+++ Given data +++
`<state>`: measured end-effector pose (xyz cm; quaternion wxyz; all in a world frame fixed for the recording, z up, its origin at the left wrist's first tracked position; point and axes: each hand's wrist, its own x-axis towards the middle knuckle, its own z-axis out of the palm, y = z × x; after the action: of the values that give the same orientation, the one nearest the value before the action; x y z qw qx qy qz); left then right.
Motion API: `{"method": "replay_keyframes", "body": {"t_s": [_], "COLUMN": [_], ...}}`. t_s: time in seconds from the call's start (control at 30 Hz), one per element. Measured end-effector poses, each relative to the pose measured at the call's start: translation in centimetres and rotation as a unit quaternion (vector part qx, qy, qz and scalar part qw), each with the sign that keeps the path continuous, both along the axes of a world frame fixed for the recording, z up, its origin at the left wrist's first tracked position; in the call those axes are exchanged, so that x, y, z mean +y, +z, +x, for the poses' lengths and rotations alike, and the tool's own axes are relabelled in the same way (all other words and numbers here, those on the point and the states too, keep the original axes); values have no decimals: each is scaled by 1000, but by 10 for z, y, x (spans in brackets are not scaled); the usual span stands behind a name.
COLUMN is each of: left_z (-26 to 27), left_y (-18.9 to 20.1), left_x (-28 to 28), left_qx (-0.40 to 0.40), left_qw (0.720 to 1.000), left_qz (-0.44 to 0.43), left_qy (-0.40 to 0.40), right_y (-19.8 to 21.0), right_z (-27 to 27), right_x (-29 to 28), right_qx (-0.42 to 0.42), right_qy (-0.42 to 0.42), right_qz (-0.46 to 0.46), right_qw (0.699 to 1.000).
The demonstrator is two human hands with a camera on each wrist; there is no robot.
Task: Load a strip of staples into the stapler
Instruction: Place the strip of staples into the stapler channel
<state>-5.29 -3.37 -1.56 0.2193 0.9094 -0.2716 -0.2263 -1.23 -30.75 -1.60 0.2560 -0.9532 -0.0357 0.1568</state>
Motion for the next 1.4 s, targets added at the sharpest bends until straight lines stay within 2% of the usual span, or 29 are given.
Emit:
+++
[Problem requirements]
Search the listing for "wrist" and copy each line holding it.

[Reply to the task]
`<state>`: measured end-effector pose (xyz cm; quaternion wxyz; all in a world frame fixed for the recording, z up, its origin at the left wrist's first tracked position; point and axes: each hand's wrist, its own x-axis towards the middle knuckle, its own z-axis out of the palm, y = z × x; after the action: of the values that give the same orientation, the one nearest the value before the action; x y z qw qx qy qz); left then right.
Motion API: `{"method": "replay_keyframes", "body": {"t_s": [_], "COLUMN": [_], ...}}`. t_s: time in seconds from the call's start (control at 30 Hz), one per element. Measured end-effector poses, each relative to the pose measured at the call's start: translation in centimetres and rotation as a unit quaternion (vector part qx, qy, qz and scalar part qw), each with the sign that keeps the path continuous, both along the axes of a world frame fixed for the recording, z up, its origin at the left wrist's first tracked position; in the call those axes are exchanged, so that x, y, z mean +y, +z, +x, for the poses' lengths and rotations alike, and the tool's own axes are relabelled in the same way (all other words and numbers here, those on the point and the states too, keep the original axes); values have no decimals: each is scaled by 1000, but by 10 for z, y, x (spans in brackets are not scaled); the usual span stands behind a name.
The demonstrator is two human hands with a camera on each wrist; there is no robot.

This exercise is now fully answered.